With the advent of cognitive hearing science (e.g., Arlinger et al., 2009; Rönnberg et al., 2011) new interest has been sparked concerning the role of cognition in normal and pathological speech perception. An increasing number of studies have included some form of cognitive assessment. However, the number and diversity of cognitive tests have generally been small, and their choices have not always been explicitly motivated. In keeping with past attempts to assess more systematically the relationship between cognitive functioning and speech perception (e.g., Van Rooij et al., 1989; Van Rooij and Plomp, 1990; Jerger et al., 1991; Humes et al., 1994), a large number of cognitive abilities was investigated in the present study. The reasons for selecting the specific cognitive tasks in terms of their relationship with age and speech processing are discussed in the Supplementary Material: Relationship between cognitive-task performance, age, and speech intelligibility.
Digit Span test
The Digit Span (DS) test, taken from the Wechsler Adult Intelligence Scale—Third Edition (WAIS-IIIUK; Wechsler, 1997), is assumed to assess short-term-memory (STM) capacity (i.e., the temporary storage of information) and working-memory (WM) capacity (i.e., storage plus processing of information), using the Digits Forward (DS-F) and Digits Backward (DS-B) tests, respectively. In the former, digit sequences of increasing length (from 2 to 9 digits) are presented verbally at one digit per second for immediate verbal recall. Two trials for each sequence length are presented. The task is discontinued after two incorrect answers for a given sequence length. The final DS-F score used here corresponded to the sum of recalled digits for all entirely correctly reported sequences; the maximum total score was 88. In the DS-B test, digit sequences of increasing length (containing 2 to 8 digits) are presented, but the digits have to be recalled in reverse order (i.e., from last to first). The final DS-B score was computed in the same way as the DS-F score; the maximum total score was 70. An initial practice trial was given for each test.
Reading Span test
The Reading Span (RS) test, originally developed by Daneman and Carpenter (1980), is one implementation of a complex span test (Conway et al., 2005), designed to assess the key properties of the limited-capacity working-memory (WM) system, namely memory storage and information processing (Baddeley, 1992). Here, a computerized version (Rönnberg et al., 1989) of the RS test of Baddeley et al. (1985) was used, in which short, grammatically correct sentences were displayed in a word-by-word fashion on a computer screen (e.g., “The ball—bounced—away”) at a rate of one word every 800 ms. A 1750-ms silent interval separated the end of one sentence from the beginning of the next sentence. Half of the sentences were sensible while the others were absurd (e.g., “The pear—drove—the bus”). Sentences were arranged in three sets of three, four, five, and six sentences, and presented in order of increasing length. All sets were administered, irrespective of the participant's performance. The task was to read aloud each sentence and then to indicate by a verbal “yes/no” response if the sentence made sense or not (processing component of WM). At the end of each set, the participant was instructed to recall in correct serial order either the first or the last word of each sentence (storage component of WM). The requested recall position (first or last) varied pseudo-randomly (with first-word recalls in half of the sets) but was identical for all participants. Prior to testing, practice was given in the form of one three-sentence set, which was repeated if necessary until the instructions were clearly understood. To assess whether participants traded performance on the semantic-judgment task in favor of the recall task in an age-dependent manner, the number of errors on the semantic-judgment task was analyzed: there was no significant difference between the two age groups [t(27) = −0.528, p = 0.602; two-tailed]. Following others (Lunner, 2003; Sörqvist and Rönnberg, 2012), the percentage of first and last words correctly recalled in any order out of the total number of words to be recalled (i.e., 54) was taken as an indicator of WM capacity.

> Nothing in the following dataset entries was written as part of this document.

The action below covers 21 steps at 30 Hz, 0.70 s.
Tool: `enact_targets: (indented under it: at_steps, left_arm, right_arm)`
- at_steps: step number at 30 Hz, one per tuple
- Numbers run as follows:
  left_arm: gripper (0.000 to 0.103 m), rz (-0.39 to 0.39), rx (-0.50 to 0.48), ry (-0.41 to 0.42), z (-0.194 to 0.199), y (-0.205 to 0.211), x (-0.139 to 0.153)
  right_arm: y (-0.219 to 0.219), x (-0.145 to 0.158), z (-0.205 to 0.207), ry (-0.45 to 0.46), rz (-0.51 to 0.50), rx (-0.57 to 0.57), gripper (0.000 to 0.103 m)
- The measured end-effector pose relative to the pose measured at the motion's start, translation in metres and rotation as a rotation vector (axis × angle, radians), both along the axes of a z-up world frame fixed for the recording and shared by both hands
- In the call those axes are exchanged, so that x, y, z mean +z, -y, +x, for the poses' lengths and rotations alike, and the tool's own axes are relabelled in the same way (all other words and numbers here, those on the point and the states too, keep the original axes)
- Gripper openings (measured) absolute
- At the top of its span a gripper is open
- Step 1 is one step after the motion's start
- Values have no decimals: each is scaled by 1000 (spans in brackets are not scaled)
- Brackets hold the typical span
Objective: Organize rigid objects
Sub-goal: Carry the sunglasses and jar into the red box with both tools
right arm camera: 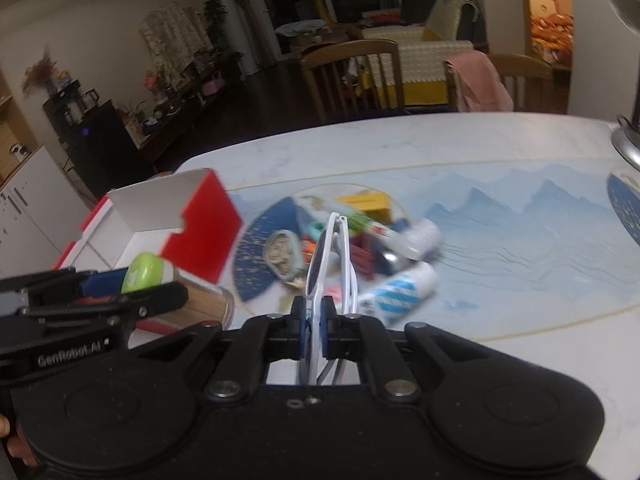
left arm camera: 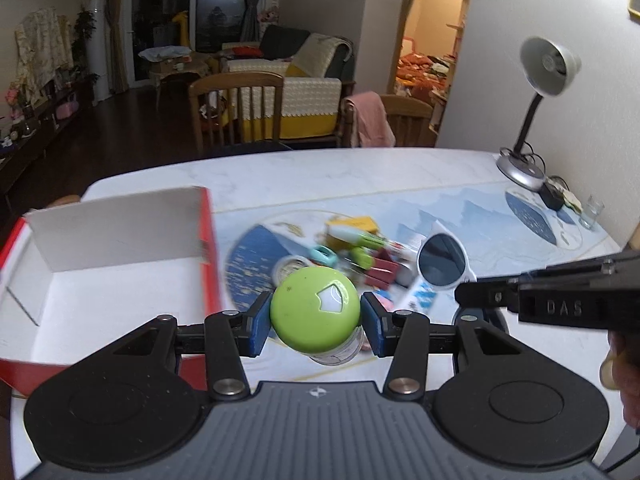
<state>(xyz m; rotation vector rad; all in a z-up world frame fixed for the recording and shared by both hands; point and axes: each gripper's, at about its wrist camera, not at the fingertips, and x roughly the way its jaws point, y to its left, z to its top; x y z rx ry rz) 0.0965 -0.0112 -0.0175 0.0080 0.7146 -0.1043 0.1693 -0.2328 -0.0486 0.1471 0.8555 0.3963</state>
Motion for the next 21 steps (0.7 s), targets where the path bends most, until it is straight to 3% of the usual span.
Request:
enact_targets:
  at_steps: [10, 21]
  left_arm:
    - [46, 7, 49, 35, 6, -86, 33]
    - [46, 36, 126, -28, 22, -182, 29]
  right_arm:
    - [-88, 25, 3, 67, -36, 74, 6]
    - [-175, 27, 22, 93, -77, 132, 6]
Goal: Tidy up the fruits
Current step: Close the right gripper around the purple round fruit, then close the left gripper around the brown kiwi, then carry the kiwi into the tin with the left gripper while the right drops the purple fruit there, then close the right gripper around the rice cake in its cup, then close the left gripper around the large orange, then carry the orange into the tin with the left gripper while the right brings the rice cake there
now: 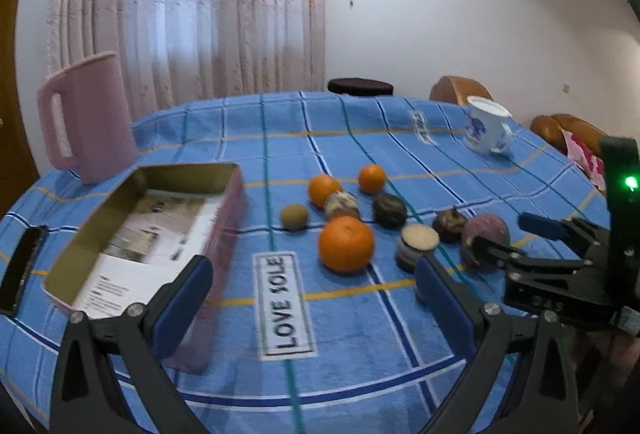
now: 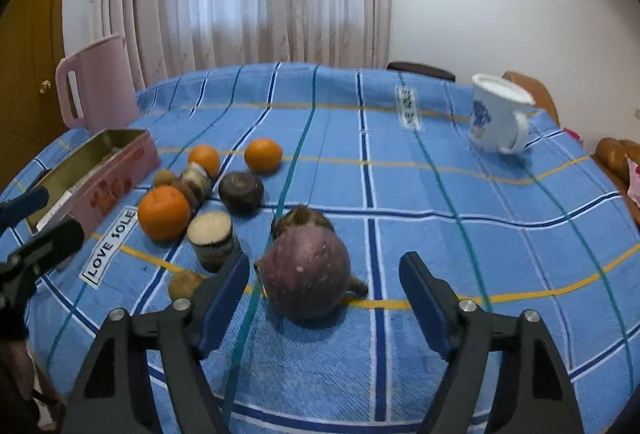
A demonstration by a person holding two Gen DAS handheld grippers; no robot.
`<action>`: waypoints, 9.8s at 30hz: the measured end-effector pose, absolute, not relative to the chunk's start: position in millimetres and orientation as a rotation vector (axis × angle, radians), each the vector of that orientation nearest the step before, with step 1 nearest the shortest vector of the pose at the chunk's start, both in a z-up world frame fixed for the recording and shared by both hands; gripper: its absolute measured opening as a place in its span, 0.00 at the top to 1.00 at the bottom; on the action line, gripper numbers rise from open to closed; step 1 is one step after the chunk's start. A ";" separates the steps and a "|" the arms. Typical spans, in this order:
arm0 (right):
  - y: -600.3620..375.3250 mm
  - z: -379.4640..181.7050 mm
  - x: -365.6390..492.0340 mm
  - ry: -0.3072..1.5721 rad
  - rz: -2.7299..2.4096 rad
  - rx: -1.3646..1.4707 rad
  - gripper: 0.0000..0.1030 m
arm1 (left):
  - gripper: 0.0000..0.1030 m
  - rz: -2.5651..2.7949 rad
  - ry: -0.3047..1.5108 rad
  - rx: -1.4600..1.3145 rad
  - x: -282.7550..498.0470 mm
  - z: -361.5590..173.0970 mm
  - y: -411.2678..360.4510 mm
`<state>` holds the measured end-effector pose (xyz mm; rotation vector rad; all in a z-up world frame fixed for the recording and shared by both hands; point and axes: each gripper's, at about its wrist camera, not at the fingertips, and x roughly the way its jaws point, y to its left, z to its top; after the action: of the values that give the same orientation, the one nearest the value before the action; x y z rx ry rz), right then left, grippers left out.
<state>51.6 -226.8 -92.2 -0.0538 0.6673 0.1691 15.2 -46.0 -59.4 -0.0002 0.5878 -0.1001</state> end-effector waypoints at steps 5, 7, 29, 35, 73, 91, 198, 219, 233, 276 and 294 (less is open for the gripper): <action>-235.1 -98.6 63.7 0.720 0.248 0.016 0.42 | 0.02 -0.133 0.620 0.005 18.9 -66.4 -59.2; -238.2 -98.4 62.5 0.716 0.290 0.051 0.50 | 0.03 -0.146 0.624 0.006 19.4 -67.1 -64.1; -265.0 -88.8 43.5 0.581 0.215 0.153 0.51 | 0.69 -0.351 0.847 0.030 51.5 -92.2 -119.4; -261.5 -87.5 39.5 0.563 0.230 0.133 0.51 | 0.69 -0.351 0.802 0.004 42.6 -86.2 -109.3; -172.0 -44.7 45.4 0.470 0.443 -0.004 0.51 | 0.69 -0.064 0.525 -0.028 31.9 -46.0 -13.9; -86.3 -14.9 76.3 0.470 0.619 -0.057 0.51 | 0.69 0.102 0.513 -0.078 41.9 -32.3 70.9; -187.1 -82.7 89.2 0.663 0.388 -0.027 0.65 | 0.54 -0.260 0.785 0.030 93.3 -81.7 -59.6; -187.3 -71.5 70.5 0.543 0.417 -0.045 0.65 | 0.54 -0.181 0.602 -0.005 68.3 -60.7 -44.9; -186.7 -66.1 60.3 0.488 0.430 -0.053 0.65 | 0.54 -0.143 0.524 0.011 55.0 -53.8 -44.1; -177.9 -62.1 46.9 0.404 0.420 -0.122 0.65 | 0.54 -0.068 0.393 0.009 31.6 -40.6 -36.0; -83.2 -30.8 63.2 0.391 0.620 -0.177 0.65 | 0.55 0.122 0.481 -0.042 43.6 -38.2 59.2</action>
<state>63.2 -83.2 -30.8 -0.1767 0.3909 0.6197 43.6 59.2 -38.2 -0.0419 0.4812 0.1217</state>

Test of Everyday Attention
The Test of Everyday Attention (TEA; Robertson et al., 1994) is a neuropsychological test designed to assess the integrity of different, functionally independent attentional systems (Posner and Petersen, 1990). Using principal-component analysis and cross-validating with established tests of attention, Robertson et al. (1996) identified four putative cognitive processes probed by the following eight sub-tests of the TEA:
The Map Search and Telephone Search tests require the participant to visually search, as quickly as possible, for predetermined symbols, either on a map or in a telephone directory. The number of identified symbols and the time per symbol are recorded in the first and second tests, respectively. Performance on both tests indexes selective attention. In the Elevator Counting and Lottery tests, participants count the number of tones in sequences of varying length, and monitor a 10-min recording of lottery ticket numbers for winning numbers, respectively. Performance on these tests, and the Telephone Search while Counting test (in which participants perform the Telephone Search test while simultaneously counting the number of tones in a sequence), assesses sustained attention. In the Visual Elevator test, the participant counts the number of visual symbols in an ascending and descending order, following visual instructions. Time to completion for correct trials assesses attentional switching. The auditory analog of this test is the Elevator Counting with Reversals test, using tones of different pitches as items to be counted and also as instructions to count up or down. Performance on this test and on the Elevator Counting with Distraction test (which requires counting the number of tones in a sequence while ignoring interleaved distractor tones of a different frequency) indexes audio-verbal WM. Practice was provided for all sub-tests prior to testing according to the TEA instructions.
Trail Making test
The two parts of the paper-and-pencil version of the neuropsychological Trail Making (TM) test (Reitan, 1955) were administered, following the protocol described by Bowie and Harvey (2006). In Part A, 25 encircled Arabic numerals (1–25), randomly distributed on a white sheet of paper, had to be connected in ascending order. The participants were instructed to complete the task as quickly and as accurately as possible, and time to completion was recorded. It is generally assumed that this part assesses psycho-motor speed and visual search (e.g., Crowe, 1998). In Part B, 12 Arabic numerals (1–12) and 12 letters (A-L) had to be connected in ascending order, alternating between numerals and letters (A-1-B-2-C-3, etc.). Keeping two mental sets in memory and switching between them requires additional executive control (Arbuthnott and Frank, 2000). Prior to test administration, participants completed shorter practice versions of each part.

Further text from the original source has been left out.